Hier steht F für den Pyrrolo(3,4-c)pyrrolo-Fluorophor. Verbindungen 3 und 5 wurden so umgesetzt. Aus Alkoholen (z. B. 8) erhält man wiederum durch Umsetzung mit dem Phosphin I in an sich bekannter Weise das Phosphoramidit II, das sich zur Markierung von Zuckerresten der DNA oder RNA eignet, wie dies weiter un- ten beschrieben werden wird.Here F stands for the pyrrolo (3,4-c) pyrrolo fluorophore. Compounds 3 and 5 were implemented in this way. From alcohols (eg 8), phosphoramidite II, which is suitable for labeling sugar residues of DNA or RNA, is obtained in turn by reaction with the phosphine I in a manner known per se, as will be described further below.

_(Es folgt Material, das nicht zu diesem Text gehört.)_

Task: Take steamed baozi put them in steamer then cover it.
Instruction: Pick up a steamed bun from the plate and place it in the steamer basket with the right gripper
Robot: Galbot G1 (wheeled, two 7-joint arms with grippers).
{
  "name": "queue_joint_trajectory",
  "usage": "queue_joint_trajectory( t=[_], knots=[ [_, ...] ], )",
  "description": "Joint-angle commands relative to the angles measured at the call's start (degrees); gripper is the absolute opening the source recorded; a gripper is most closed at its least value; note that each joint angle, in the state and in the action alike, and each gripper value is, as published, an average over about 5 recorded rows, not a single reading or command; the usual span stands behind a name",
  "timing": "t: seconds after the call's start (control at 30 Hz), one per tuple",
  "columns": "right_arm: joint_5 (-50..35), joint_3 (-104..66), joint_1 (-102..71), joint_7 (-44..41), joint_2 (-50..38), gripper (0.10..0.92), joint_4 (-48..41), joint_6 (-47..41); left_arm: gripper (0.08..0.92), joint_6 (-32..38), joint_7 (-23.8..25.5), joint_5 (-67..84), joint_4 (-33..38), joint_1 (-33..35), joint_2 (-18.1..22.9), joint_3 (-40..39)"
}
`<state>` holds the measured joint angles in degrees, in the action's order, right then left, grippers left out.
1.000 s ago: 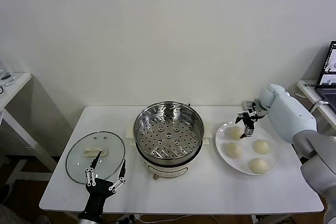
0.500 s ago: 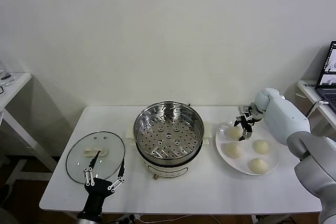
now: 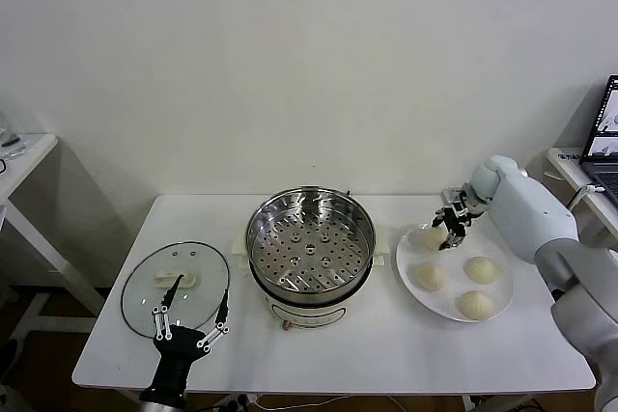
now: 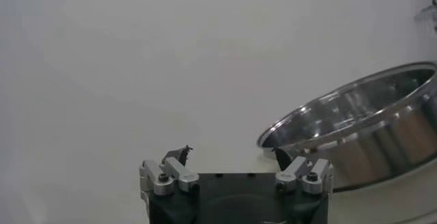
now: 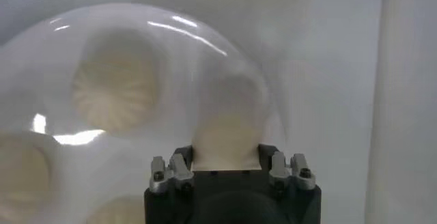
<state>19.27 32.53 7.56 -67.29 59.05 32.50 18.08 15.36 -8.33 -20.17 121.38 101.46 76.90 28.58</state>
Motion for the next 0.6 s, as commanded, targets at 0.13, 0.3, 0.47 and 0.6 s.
queue_joint_trajectory(
  t=[0.13, 0.3, 0.47, 0.6],
  knots=[
    [-7.2, 9.5, 11.4, -3.6, -4.1, 0.698, 17.9, 11.5, 0.823, -0.1, 0.0, 0.0, 0.2, -0.1, -0.2, -0.4],
    [-10.6, 15.9, 18.2, -4.6, -1.8, 0.700, 26.0, 17.5, 0.823, 0.0, -0.1, 0.0, 0.5, 0.1, -0.3, -0.7],
    [-10.6, 18.6, 21.8, -5.2, 1.7, 0.698, 31.0, 20.5, 0.823, 0.1, -0.3, 0.0, 1.0, 0.4, -0.5, -0.7],
    [-9.8, 19.7, 22.6, -5.4, 4.8, 0.689, 33.4, 21.9, 0.823, 0.2, -0.5, 0.0, 1.1, 0.5, -0.5, -0.6]
  ],
)
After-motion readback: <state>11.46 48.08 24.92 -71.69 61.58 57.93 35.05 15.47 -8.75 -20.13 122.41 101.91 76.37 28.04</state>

Alternativ kann man aus Alkoholen durch Reaktion mit lodacetylchlorid die entsprechenden lodacetylderivate erhalten, die sich zum Anfärben von Thiolgruppen eignen:Alternatively, the corresponding iodoacetyl derivatives which are suitable for dyeing thiol groups can be obtained from alcohols by reaction with iodoacetyl chloride:

(1) FI-CH2-CH2-CH2-OH (z. B. Verbindung 7) + CI-CO-CH2-l ====>(1) FI-CH 2 -CH 2 -CH 2 -OH (e.g. compound 7) + CI-CO-CH 2 -l ====>

===> FI-CH2-CH2-CH2-O-CO-CH2-I===> FI-CH2-CH2-CH2-O-CO-CH2-I

(2) FI-CH2-CH2-CH2-O-CO-CH2-l + HS-Pr ===> ===> FI-CH2-CH2-CH2-O-CO-CH2-S-Pr + Hl wobei F/für den Pyrrolopyrrol-Fluorophor und Pr für Protein steht.(2) FI-CH 2 -CH 2 -CH 2 -O-CO-CH 2 -l + HS-Pr ===>===> FI-CH2-CH 2 -CH 2 -O-CO-CH 2 -S-Pr + Hl where F / stands for the pyrrolopyrrole fluorophore and Pr for protein.

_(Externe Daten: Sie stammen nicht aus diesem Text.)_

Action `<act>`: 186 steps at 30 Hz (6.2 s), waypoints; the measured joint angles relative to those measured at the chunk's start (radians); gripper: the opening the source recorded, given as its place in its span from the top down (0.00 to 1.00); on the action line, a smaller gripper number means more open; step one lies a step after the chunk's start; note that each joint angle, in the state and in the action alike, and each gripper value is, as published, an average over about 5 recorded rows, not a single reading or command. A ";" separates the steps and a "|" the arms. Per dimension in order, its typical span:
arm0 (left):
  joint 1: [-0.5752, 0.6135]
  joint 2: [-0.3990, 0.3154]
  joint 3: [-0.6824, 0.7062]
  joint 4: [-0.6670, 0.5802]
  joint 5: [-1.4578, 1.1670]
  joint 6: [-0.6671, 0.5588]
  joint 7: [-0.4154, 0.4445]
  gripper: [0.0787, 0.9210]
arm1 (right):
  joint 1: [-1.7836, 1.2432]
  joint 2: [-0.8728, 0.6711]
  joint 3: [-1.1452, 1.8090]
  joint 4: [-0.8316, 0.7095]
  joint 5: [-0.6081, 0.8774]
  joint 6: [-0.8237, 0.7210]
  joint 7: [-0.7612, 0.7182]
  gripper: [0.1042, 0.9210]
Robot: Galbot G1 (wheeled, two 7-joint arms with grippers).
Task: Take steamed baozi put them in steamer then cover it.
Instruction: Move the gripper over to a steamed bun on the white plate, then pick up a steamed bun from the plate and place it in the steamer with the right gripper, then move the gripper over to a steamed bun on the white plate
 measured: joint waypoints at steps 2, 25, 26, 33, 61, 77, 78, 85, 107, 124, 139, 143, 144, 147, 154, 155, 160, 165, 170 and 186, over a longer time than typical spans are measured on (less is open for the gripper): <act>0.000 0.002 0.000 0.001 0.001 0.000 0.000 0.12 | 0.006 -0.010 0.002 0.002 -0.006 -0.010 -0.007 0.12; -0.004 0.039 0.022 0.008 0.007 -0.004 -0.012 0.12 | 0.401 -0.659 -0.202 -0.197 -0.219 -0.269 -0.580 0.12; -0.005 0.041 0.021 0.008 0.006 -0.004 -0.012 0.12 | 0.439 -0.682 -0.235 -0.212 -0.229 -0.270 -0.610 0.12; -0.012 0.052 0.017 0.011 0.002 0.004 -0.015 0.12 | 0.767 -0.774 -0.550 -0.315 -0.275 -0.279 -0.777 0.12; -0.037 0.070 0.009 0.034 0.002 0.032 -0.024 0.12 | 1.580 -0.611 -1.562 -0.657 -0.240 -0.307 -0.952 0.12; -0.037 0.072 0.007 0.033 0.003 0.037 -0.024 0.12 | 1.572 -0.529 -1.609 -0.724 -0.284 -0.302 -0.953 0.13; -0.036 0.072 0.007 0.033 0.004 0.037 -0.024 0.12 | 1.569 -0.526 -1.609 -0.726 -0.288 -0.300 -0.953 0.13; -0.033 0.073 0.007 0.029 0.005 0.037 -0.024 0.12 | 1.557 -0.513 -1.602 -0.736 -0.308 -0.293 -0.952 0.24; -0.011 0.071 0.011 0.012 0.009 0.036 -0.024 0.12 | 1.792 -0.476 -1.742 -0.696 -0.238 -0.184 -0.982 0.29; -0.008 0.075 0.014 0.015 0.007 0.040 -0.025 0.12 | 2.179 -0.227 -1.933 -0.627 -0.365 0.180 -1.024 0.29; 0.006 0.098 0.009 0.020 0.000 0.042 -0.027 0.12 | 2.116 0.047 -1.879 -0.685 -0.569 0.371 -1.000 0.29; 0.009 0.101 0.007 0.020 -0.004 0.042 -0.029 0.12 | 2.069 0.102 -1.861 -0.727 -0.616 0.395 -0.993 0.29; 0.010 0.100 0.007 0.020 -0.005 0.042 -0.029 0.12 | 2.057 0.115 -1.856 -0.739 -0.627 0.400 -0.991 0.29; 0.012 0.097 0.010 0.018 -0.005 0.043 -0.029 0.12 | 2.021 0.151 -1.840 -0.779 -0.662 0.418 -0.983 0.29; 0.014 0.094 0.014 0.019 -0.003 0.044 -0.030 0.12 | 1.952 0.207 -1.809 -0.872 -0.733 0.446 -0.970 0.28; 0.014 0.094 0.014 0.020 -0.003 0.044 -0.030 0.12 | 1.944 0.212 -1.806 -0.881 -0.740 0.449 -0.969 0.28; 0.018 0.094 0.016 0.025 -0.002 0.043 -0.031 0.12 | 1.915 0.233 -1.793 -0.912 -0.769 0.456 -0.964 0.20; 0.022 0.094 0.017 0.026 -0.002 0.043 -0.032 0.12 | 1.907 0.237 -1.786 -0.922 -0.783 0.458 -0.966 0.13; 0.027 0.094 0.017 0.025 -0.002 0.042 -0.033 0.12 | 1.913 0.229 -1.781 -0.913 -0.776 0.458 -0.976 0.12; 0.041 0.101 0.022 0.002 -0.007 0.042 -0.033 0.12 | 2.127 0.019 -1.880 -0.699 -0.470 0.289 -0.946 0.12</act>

Eine besondere Form der Aktivierung besteht in der Umsetzung von Pyrrolo (3,4-c)pyrrolen vom Typ 9 (wenn R2 nicht H ist) mit POCI3, die zum Phospho- rylchlorid 8c führt. Derartige Phosphorsäureester reagieren im folgenden Sinn direkt mit Aminogruppen von Proteinen:A special form of activation consists in the reaction of pyrrolo (3,4-c) pyrroles of type 9 (if R 2 is not H) with POCI 3 , which leads to phosphoryl chloride 8c. Such phosphoric acid esters react directly with amino groups of proteins in the following sense:

FI-OPO-CI + H2N-Pr ====> FI-O-PO-NH-Pr + HCI wobei wieder F/für den Pyrrolopyrrol-Fluorophor und Pr für Protein steht.FI-OPO-CI + H 2 N-Pr ====> FI-O-PO-NH-Pr + HCl where F / stands for the pyrrolopyrrole fluorophore and Pr for protein.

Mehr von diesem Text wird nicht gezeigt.